Hey peeps, I have a 'new' deposito that is now a year old. However a year on, the water that comes out of it still tastes funky whereas the water that comes out of our 4yr old one (already here when we purchased property) is fine - the water going in is fine but the 'newness' is tainting the water

Are there tablets or something that you can buy for new depositos to stop this?


----------



## olivefarmer (Oct 16, 2012)

If it is a fibreglass deposito you may just have to wait


----------



## donz (May 5, 2010)

yes it is....any idea how long-ish? it's been a year now...


----------



## nanny san (Aug 29, 2012)

donz said:


> yes it is....any idea how long-ish? it's been a year now...
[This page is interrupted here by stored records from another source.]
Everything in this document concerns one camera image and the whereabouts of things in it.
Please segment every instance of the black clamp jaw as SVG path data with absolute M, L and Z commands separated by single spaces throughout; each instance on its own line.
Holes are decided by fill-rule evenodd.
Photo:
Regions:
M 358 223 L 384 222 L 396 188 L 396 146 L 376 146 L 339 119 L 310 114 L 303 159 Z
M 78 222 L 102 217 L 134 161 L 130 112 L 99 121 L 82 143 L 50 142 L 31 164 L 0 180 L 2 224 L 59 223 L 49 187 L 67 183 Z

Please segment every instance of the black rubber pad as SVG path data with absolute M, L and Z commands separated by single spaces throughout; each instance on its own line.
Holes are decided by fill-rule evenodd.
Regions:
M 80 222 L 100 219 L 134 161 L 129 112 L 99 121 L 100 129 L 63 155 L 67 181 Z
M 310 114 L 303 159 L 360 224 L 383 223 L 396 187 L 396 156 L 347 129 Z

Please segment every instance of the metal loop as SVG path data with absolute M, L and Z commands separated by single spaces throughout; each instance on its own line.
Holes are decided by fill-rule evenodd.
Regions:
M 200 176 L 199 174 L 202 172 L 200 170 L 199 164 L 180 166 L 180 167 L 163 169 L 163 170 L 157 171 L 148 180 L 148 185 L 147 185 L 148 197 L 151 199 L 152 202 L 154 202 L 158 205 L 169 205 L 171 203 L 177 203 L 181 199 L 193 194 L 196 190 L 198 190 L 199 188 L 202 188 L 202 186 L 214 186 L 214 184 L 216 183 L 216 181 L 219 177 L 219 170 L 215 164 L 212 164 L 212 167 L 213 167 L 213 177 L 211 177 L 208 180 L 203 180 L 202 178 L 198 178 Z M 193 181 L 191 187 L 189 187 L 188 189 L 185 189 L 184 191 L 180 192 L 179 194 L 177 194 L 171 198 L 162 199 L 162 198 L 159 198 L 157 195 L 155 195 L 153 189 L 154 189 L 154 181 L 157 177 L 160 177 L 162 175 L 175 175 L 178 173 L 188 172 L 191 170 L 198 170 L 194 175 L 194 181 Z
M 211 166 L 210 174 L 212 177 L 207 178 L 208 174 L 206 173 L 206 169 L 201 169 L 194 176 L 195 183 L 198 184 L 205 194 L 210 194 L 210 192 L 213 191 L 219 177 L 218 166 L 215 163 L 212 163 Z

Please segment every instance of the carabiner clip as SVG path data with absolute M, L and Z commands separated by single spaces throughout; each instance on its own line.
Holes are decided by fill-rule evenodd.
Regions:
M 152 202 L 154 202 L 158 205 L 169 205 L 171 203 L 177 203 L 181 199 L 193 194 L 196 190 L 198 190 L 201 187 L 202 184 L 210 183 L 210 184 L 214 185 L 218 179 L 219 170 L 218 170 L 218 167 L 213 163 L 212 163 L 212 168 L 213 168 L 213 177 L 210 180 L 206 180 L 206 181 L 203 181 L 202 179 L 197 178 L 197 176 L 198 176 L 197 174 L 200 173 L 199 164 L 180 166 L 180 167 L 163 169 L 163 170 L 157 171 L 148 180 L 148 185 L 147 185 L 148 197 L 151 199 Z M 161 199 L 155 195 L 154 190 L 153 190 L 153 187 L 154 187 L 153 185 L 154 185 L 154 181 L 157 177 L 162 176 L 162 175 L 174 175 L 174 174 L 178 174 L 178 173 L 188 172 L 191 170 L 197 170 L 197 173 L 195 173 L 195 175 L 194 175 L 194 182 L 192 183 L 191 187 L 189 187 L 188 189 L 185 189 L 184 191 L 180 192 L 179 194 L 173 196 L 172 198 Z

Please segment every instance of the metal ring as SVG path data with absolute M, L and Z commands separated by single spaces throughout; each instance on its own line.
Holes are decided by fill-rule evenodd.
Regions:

why bother with the new one? if the old one is still fine ? why try to fix what isnt broke lol


----------



## annfoto (Aug 19, 2012)

You need to make the new tank the one you use every day and your old one the reserve one. This will ensure that the water doesn't stay too long in the new tank eventually the chemicals from the epoxy gel coat on the inside of the tank will become less volatile. The less time the water is in the new tank the less tainted it will be.
5 litres of drinking/cooking water for about 58c in most supermarkets might be better than risking health, use the water from your tank for washing etc. for a little while.


----------



## dunmovin (Dec 19, 2008)

Never did like the idea of standing water in a deposit.(too many bugs, parasites, etc., can get in there. The two we DO use are only for irrigation and so far have found four dead rats,two cats, a snake, and some rabbits floating in them.)

We have mains water supply, but still use a filter jug for drinking or cooking water. For cooking, it removes the calcium residue, for drinking it tastes much better.

P.S. for washing machines or dishwashers, or kettles,run and empty load, but throw in a 1/2 pint of vinegar, to de calciifie the heater elements of the machines.


----------



## donz (May 5, 2010)

nanny san said:


> why bother with the new one? if the old one is still fine ? why try to fix what isnt broke lol


Because we run a kennels and we cannot just have the one when our supply is so sporadic - the mains is not reliable and sometimes it can be 3 weeks before we have another decent run of water

Thanks peeps, we do use a filter jug but have resorted to buying water when we are on the new tank because it tastes urghh

We alternate the tanks as one empties - we go through them quite quickly with the amount we use so lets hope it eventually cleans itself up!


----------



## nanny san (Aug 29, 2012)

donz said:


> Because we run a kennels and we cannot just have the one when our supply is so sporadic - the mains is not reliable and sometimes it can be 3 weeks before we have another decent run of water
> 
> Thanks peeps, we do use a filter jug but have resorted to buying water when we are on the new tank because it tastes urghh
> 
> We alternate the tanks as one empties - we go through them quite quickly with the amount we use so lets hope it eventually cleans itself up!


opps just thought you were repacing didnt realise you were installing an additional tank now i understand )


----------



## donz (May 5, 2010)

lol no worries


----------